### [PROBLEM TO WORK ON]
From the entries below, please output exactly the lines starting at the one containing "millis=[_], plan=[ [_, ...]" and ending at the one containing "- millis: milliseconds", both included.

### [INPUT MATERIAL]
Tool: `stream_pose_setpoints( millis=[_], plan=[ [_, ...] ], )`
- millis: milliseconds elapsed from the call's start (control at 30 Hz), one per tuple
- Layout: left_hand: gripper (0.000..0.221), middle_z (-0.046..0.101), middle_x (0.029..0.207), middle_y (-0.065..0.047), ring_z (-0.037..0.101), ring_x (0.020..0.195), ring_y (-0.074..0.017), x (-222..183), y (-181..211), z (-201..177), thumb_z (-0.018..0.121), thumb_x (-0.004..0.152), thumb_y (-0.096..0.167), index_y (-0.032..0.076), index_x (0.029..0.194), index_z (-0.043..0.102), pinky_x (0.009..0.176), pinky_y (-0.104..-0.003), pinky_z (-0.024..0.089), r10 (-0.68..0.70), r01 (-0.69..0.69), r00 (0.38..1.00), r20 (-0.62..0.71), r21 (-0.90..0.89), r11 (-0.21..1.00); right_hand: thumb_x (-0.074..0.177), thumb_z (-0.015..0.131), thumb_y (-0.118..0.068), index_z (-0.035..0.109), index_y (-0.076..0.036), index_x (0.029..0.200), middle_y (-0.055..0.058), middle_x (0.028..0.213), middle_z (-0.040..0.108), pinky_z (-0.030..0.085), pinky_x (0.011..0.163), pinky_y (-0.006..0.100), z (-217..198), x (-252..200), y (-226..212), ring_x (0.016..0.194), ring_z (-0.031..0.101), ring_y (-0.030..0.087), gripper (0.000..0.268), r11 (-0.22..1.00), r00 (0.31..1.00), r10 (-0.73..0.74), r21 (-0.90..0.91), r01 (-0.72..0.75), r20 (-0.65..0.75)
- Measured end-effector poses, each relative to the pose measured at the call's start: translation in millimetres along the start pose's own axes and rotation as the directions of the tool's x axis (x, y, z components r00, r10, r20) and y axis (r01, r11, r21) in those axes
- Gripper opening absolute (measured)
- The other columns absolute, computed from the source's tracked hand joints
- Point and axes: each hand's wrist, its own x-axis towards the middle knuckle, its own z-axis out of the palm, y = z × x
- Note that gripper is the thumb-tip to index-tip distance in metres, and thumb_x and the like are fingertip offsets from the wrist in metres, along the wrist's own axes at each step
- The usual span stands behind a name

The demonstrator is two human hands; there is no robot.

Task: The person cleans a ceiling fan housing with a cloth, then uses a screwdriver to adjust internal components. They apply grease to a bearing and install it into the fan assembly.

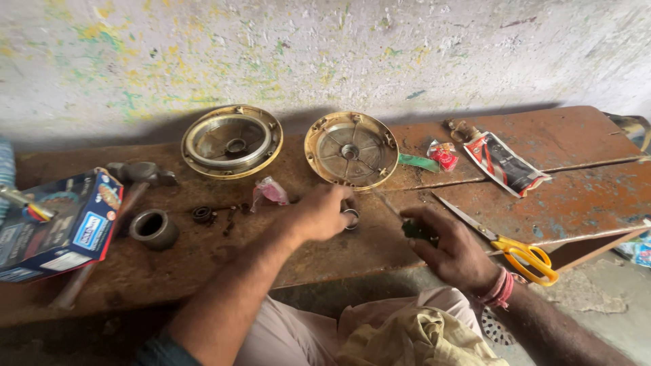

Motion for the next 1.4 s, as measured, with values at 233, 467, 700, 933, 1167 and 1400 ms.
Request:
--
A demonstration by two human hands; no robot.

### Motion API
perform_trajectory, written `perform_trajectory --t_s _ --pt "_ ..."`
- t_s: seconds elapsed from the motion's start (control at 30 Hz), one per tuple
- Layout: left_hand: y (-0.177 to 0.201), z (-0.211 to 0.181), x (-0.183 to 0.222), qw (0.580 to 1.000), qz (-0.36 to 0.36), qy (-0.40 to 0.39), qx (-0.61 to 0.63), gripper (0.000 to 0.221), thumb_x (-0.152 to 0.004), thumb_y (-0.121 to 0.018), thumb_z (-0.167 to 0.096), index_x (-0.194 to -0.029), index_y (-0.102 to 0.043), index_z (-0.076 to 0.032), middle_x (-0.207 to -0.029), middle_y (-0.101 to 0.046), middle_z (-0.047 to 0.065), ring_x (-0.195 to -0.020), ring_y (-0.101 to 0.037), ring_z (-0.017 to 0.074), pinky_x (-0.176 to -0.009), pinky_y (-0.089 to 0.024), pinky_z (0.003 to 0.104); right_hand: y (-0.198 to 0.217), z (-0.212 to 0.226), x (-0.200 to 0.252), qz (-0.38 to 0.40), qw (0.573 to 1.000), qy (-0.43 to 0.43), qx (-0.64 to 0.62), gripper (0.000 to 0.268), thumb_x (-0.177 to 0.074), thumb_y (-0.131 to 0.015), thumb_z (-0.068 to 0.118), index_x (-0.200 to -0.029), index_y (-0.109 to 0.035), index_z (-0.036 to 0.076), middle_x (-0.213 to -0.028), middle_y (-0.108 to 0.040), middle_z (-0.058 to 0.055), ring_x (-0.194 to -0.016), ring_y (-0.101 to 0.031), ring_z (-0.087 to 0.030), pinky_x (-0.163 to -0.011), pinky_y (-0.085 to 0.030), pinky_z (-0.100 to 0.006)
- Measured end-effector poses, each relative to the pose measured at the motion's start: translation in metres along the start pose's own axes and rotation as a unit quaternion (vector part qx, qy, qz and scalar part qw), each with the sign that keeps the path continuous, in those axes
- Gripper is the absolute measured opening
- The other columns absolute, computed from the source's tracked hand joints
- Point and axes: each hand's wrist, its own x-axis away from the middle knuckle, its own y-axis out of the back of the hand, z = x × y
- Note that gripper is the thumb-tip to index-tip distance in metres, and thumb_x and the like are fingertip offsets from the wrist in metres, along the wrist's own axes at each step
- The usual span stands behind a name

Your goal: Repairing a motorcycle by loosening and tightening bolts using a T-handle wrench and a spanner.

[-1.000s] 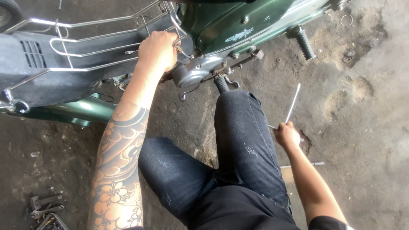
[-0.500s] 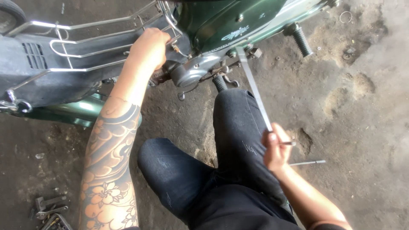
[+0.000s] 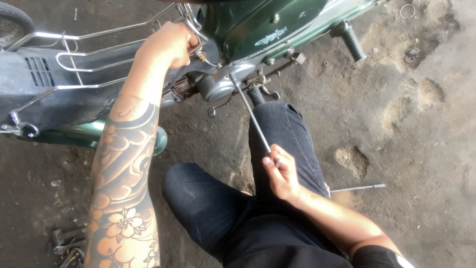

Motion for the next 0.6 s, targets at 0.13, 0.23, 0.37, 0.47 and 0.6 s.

### [WRITTEN RESPONSE]
Tool: `stream_pose_setpoints( millis=[_], plan=[ [_, ...] ], )`
- millis: milliseconds elapsed from the call's start (control at 30 Hz), one per tuple

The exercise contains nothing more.